International Adjustments

Nidhi Shah, left, current president, Ahmad Al-Saygh, newly elected president, Wiwi Sanusi Tjandra, newly elected vice president and Sarini Mapalagama, current vice president of ISC, talk about creating a more diverse committee for next year's International Student Council, Tuesday, March 8, at the ISC Office in Memorial Union.

By Karuna Ang, karuna.ang@iowastatedaily.com

Coming to America might be a cultural shock to many international students, but Ashvin Sudhaharan, junior in open-option liberal arts and sciences and events coordinator of the International Students Council, said he didn’t experience any cultural shock.

Sudhaharan grew up in Kuala Lumpur, a bustling city in Malaysia.

“It’s very westernized,” he said of life in Kuala Lumpur. “Everything is fast paced and quick.”

Sudhaharan said he thinks the pace in Ames is slower than Kuala Lumpur. Many students find life in Ames is peaceful, and some are used to the quick pace and exciting lives they had.

However, not many students are as lucky as Sudhaharan, who didn’t face any cultural shock.

“Students find it different, especially if they are from the Asian countries where they have more conservative cultures,” said Danny Eshcol, a previous coordinator for international students’ orientation.

They go through cultural transitions, he said. There are many cultures in the world, and all of these cultures have their own set of values and traditions: language, television shows, food, music, weather, communicating with other people – all are things that people find different from their own culture when compared to the American culture. It takes patience and time for one to be able to feel fully comfortable in a different environment, especially when they’ve been in their own culture for the past 18 years of their life.

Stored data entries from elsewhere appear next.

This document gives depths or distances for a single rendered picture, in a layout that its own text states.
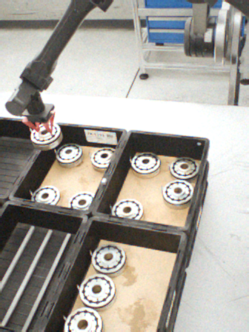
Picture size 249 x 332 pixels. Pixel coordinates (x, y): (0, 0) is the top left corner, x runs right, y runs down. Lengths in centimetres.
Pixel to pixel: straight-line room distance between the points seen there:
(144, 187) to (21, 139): 60
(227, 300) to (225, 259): 15
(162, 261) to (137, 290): 12
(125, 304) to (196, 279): 28
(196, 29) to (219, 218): 67
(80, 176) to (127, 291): 50
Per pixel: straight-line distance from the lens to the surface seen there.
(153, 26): 320
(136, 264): 123
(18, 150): 169
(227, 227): 146
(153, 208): 135
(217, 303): 131
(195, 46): 152
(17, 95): 118
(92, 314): 115
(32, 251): 134
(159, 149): 149
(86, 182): 147
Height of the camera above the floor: 188
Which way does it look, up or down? 45 degrees down
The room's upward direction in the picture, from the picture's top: 11 degrees counter-clockwise

However, Sudhaharan said the local people help a lot as the international students are going through the changes.

“People are really friendly in Ames,” Sudhaharan said. “I didn’t have much problem adjusting and adapting to the lifestyle here.”

Common Problems:

Sudhaharan said Iowa weather was something he had to adjust to. International students should be aware that winter in Iowa can get very cold. Students from tropical countries where it rarely gets below 80 degrees, like Singapore, Malaysia, Indonesia or Thailand, might have trouble adjusting to the cold winters in Iowa.

Researching beforehand about the types of clothes suitable for the weather is highly important. International students can also seek help from multicultural associations, such as the ISU Bangladeshi Community, Indian Students’ Association, Japanese Association and many more. The International Students and Scholars Office usually plays a part in helping incoming students contact associations of their nations, in case any questions arise.

It would be the best option for students to ask their fellow countrymen questions regarding the weather, as they came from the same environment and would have a better understanding of what future problems incoming students might face.

Another problem students might face while studying abroad is a language barrier.

“Sometimes [international students] understand the materials in class,” Sudhaharan said. “But the language becomes the obstacle for them.”

“If you think of Chinese students or Indian students, they are not as outgoing as Americans are,” Eshcol said. “Some of them feel insecure about their language skills.”

“Coffee, Tea and English” is a program international students can join in order to improve their English language skills. International students have the opportunity to meet with volunteer native English speakers. This is also a good time for international students to get to know more about American culture.

The International Students and Scholars Office offers a conversational English program. International students will be matched up with American volunteers. Partners will meet for one hour per week in a one-on-one setting. Other than improving their language skills and sharing cultures, the program also aims to develop friendship among participants.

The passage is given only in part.